- REQUIRED WORK -
In the copy, include every entry exactly but none of the pictures.

(ENTRIES PROVIDED begins)

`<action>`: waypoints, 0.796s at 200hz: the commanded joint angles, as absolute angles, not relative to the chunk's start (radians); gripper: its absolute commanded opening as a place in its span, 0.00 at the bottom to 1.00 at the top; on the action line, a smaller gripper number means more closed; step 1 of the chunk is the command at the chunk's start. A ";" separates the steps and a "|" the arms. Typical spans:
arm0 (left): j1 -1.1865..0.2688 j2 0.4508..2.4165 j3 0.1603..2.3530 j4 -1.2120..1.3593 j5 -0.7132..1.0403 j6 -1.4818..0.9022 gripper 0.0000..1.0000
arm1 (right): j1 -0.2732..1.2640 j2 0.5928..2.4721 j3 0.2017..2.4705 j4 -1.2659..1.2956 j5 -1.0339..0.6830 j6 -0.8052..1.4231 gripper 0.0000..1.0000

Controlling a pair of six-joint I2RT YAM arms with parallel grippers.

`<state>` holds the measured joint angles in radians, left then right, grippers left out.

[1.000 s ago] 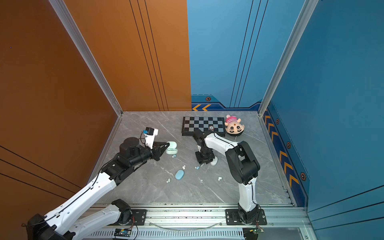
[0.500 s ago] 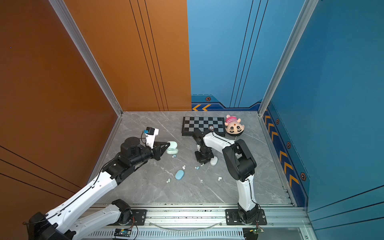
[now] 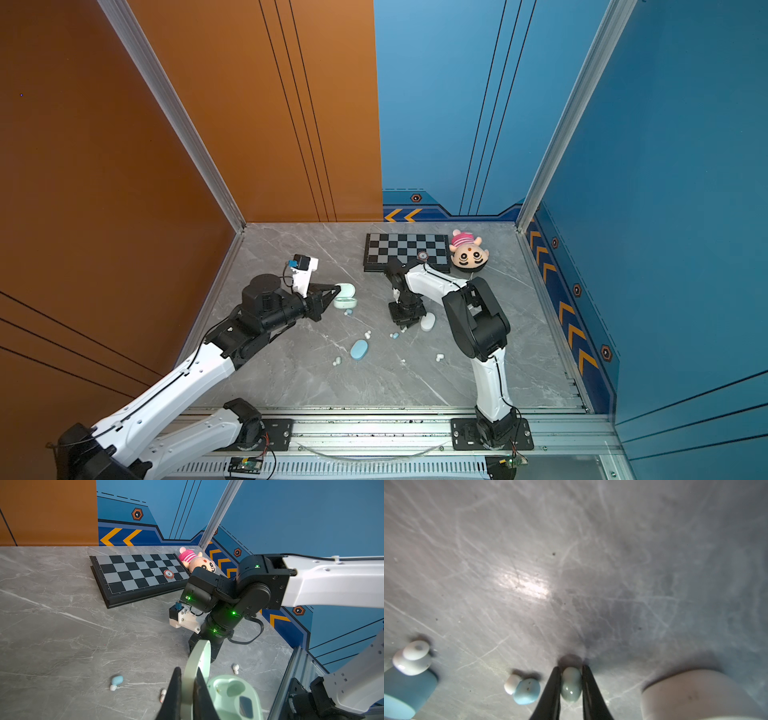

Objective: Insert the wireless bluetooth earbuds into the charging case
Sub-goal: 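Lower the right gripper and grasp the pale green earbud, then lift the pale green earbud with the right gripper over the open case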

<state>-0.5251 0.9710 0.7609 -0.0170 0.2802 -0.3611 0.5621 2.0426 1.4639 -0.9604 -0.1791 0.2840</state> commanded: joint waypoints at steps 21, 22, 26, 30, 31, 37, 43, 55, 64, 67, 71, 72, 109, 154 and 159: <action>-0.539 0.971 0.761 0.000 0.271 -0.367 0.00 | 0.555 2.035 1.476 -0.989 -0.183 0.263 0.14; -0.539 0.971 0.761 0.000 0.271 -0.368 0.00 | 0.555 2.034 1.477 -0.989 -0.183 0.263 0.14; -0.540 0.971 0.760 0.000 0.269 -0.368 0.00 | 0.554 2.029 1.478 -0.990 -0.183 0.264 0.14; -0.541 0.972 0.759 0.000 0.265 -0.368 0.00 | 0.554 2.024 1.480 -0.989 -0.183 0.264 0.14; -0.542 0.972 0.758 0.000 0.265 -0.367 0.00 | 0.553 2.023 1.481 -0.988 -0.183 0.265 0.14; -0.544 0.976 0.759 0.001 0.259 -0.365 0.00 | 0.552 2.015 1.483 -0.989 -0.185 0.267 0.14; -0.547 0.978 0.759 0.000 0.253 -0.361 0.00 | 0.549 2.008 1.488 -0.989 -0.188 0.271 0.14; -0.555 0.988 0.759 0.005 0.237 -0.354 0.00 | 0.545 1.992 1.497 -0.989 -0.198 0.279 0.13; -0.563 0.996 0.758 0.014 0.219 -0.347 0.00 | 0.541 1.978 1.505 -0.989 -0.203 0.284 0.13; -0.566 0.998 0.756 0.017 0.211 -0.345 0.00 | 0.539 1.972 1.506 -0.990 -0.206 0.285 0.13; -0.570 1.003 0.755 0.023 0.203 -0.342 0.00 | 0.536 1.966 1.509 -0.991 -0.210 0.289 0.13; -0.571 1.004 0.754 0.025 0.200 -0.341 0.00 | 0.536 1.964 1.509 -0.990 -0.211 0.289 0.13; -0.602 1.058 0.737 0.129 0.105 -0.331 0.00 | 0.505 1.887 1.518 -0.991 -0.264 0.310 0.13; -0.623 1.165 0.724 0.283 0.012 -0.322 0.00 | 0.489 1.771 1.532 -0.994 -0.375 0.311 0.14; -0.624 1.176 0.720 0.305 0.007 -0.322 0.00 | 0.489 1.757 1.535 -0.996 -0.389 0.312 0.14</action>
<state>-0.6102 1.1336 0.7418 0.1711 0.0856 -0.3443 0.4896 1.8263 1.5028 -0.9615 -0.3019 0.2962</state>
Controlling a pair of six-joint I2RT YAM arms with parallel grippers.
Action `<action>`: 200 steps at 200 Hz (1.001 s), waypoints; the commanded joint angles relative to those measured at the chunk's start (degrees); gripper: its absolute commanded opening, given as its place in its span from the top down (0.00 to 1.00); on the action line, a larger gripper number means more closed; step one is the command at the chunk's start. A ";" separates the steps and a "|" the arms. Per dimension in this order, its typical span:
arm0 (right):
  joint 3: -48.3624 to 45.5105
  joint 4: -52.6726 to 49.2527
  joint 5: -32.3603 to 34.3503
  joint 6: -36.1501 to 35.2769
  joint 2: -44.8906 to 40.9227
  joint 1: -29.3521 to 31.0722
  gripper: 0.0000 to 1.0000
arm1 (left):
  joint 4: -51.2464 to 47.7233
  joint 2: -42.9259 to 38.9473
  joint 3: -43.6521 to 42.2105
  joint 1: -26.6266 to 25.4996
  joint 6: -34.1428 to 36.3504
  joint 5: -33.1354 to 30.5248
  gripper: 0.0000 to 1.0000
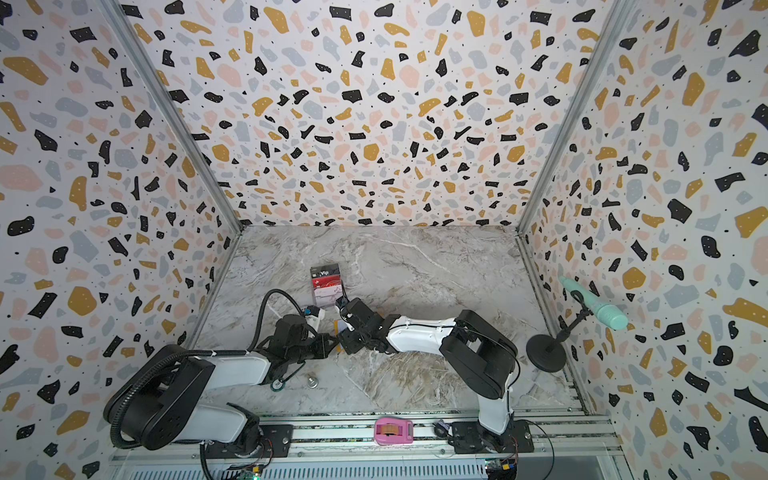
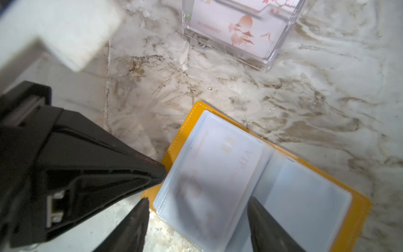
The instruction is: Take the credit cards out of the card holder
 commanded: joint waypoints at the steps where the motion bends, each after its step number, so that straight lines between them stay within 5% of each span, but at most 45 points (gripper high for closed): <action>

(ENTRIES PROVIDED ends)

- RESPONSE TO THE EXERCISE -
`<action>`: waypoints, 0.796s at 200hz: the commanded joint angles, as absolute angles, not relative to the chunk's start (radians); gripper: its absolute commanded opening as a place in its span, 0.00 at the bottom to 1.00 at the top; on the action line, a smaller gripper number means more closed; step 1 of the chunk is the command at the chunk's start. A ";" separates the steps and a "|" the arms. Typical spans:
arm0 (left): j1 -1.1865..0.2688 j2 0.4508..2.4165 j3 0.1603..2.3530 j4 -1.2120..1.3593 j5 -0.7132..1.0403 j6 -1.4818..0.9022 gripper 0.0000..1.0000
arm1 (right): j1 -0.2732..1.2640 j2 0.5928..2.4721 j3 0.2017..2.4705 j4 -1.2659..1.2956 j5 -1.0339..0.6830 j6 -0.8052..1.4231 gripper 0.0000..1.0000

Controlling a pair of six-joint I2RT YAM arms with parallel grippers.

`<state>` holds the measured joint angles in radians, left then right, grippers left out.

[1.000 s ago] 
[0.500 s ago] 
[now] 

Objective: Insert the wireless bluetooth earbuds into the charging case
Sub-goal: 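Lower the right gripper and grasp the pale green earbud, then lift the pale green earbud with the right gripper over the open case
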
<state>-0.5251 0.9710 0.7609 -0.0170 0.2802 -0.3611 0.5621 2.0426 1.4639 -0.9604 -0.1791 0.2840</state> commanded: joint waypoints at steps 21, 22, 26, 30, 31, 37, 43, 55, 64, 67, 71, 72, 109, 154 and 159: <action>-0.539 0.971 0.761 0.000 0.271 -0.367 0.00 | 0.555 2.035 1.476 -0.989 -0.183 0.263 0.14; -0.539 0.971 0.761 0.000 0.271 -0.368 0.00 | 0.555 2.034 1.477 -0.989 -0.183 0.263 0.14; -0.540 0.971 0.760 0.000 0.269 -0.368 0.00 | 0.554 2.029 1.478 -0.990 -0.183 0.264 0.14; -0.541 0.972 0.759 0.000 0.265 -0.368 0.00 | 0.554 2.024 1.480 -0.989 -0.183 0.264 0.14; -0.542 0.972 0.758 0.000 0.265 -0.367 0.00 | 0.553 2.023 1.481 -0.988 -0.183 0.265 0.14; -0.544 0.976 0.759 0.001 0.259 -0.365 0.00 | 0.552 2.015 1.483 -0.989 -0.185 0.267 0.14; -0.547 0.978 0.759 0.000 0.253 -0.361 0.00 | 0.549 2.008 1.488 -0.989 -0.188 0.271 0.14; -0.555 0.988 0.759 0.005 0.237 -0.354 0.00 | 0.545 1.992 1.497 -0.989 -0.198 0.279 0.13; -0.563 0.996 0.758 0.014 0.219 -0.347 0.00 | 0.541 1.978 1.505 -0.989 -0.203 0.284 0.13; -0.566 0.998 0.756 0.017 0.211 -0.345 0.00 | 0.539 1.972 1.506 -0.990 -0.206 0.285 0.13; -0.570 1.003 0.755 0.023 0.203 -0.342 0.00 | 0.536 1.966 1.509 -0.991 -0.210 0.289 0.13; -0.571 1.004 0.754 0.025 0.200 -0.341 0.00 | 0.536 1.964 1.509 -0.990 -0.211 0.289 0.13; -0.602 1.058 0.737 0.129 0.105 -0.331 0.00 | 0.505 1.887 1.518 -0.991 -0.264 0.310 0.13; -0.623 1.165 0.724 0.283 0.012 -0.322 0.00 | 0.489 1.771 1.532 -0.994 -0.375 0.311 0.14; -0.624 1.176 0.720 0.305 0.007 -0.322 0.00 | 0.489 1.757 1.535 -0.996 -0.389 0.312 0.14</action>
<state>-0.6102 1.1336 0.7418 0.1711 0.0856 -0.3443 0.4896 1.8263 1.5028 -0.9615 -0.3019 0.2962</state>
Controlling a pair of six-joint I2RT YAM arms with parallel grippers.
Action `<action>`: 200 steps at 200 Hz (1.001 s), waypoints; the commanded joint angles relative to those measured at the chunk's start (degrees); gripper: its absolute commanded opening, given as its place in its span from the top down (0.00 to 1.00); on the action line, a larger gripper number means more closed; step one is the command at the chunk's start. A ";" separates the steps and a "|" the arms. Per dimension in this order, its typical span:
arm0 (right):
  joint 3: -48.3624 to 45.5105
  joint 4: -52.6726 to 49.2527
  joint 5: -32.3603 to 34.3503
  joint 6: -36.1501 to 35.2769
  joint 2: -44.8906 to 40.9227
  joint 1: -29.3521 to 31.0722
  gripper: 0.0000 to 1.0000
arm1 (left):
  joint 4: -51.2464 to 47.7233
  joint 2: -42.9259 to 38.9473
  joint 3: -43.6521 to 42.2105
  joint 1: -26.6266 to 25.4996
  joint 6: -34.1428 to 36.3504
  joint 5: -33.1354 to 30.5248
  gripper: 0.0000 to 1.0000
The instruction is: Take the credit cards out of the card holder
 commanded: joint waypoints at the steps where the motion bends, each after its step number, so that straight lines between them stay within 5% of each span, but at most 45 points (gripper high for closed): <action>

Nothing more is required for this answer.